On May 16, 2018, the Second Department issued a decision in UB Distributors, LLC v. S.K.I. Wholesale Beer Corp., 2018 NY Slip Op. 03559, holding that summary judgment is inappropriate where conflicting inferences can be drawn from the evidence and issues of credibility exist, explaining:
Here, the defendants failed to establish their prima facie entitlement to judgment as a matter of law. While the defendants submitted the deposition transcripts of their two principals and warehouse manager in which those witnesses denied that the defendants engaged in a double-redemption scheme, those witnesses also testified that the defendants kept no records of their container redemption transactions or records of a “cashbox” they used to pay some of their redemption expenses. Those witnesses offered vague and conflicting testimony as to why the defendants’ redemption volume fell so drastically around the time prosecutors acted on the double-redemption scheme on Long Island. Where, as here, conflicting inferences can be drawn from the evidence and issues of credibility exist, summary judgment is inappropriate.

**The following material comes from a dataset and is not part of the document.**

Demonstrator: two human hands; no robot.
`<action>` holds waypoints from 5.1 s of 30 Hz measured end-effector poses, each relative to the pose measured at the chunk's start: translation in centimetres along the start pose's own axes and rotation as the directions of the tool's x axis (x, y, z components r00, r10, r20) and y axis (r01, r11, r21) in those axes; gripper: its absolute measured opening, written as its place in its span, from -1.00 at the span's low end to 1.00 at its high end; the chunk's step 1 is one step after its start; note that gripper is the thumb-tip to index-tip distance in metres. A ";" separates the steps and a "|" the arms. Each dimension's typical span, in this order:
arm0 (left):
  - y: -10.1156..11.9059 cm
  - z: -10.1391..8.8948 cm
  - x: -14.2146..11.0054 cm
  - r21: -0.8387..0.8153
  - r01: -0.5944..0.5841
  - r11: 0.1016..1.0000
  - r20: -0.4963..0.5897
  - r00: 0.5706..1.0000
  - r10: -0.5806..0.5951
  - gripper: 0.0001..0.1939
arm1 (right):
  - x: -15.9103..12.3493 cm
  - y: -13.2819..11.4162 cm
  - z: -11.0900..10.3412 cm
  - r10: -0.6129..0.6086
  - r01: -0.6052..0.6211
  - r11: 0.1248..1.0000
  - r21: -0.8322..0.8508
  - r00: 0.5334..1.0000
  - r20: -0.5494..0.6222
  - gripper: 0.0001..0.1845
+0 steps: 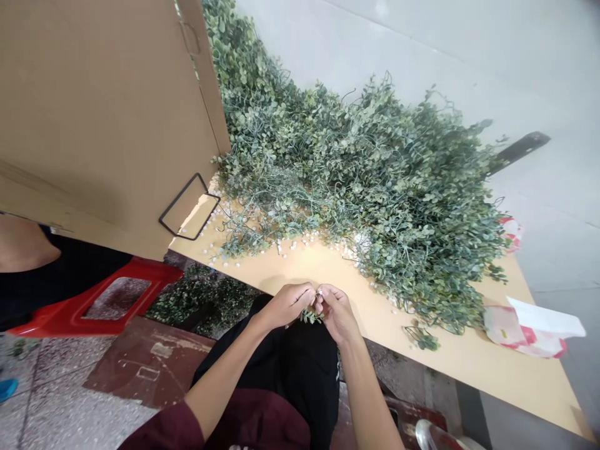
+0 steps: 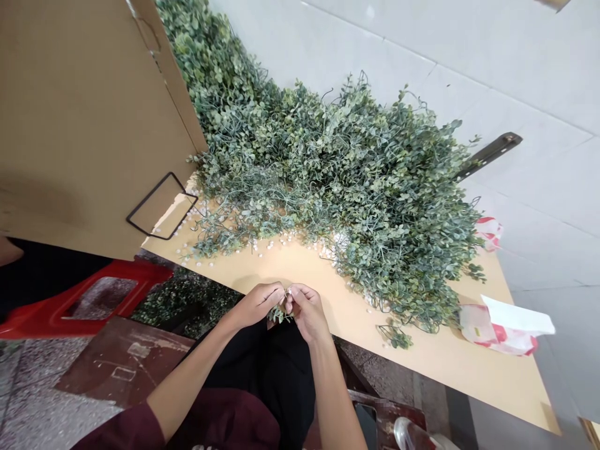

(Internal citations omitted).
Cases in the Commercial Division of the New York courts usually involve a motion to dismiss at the outset and then a motion for summary judgment at the close of discovery, so such motions are a big part of our practice. Contact Schlam Stone & Dolan partner John Lundin at email@example.com if you or a client have questions about seeking or opposing a motion for pre-trial dismissal of a commercial lawsuit.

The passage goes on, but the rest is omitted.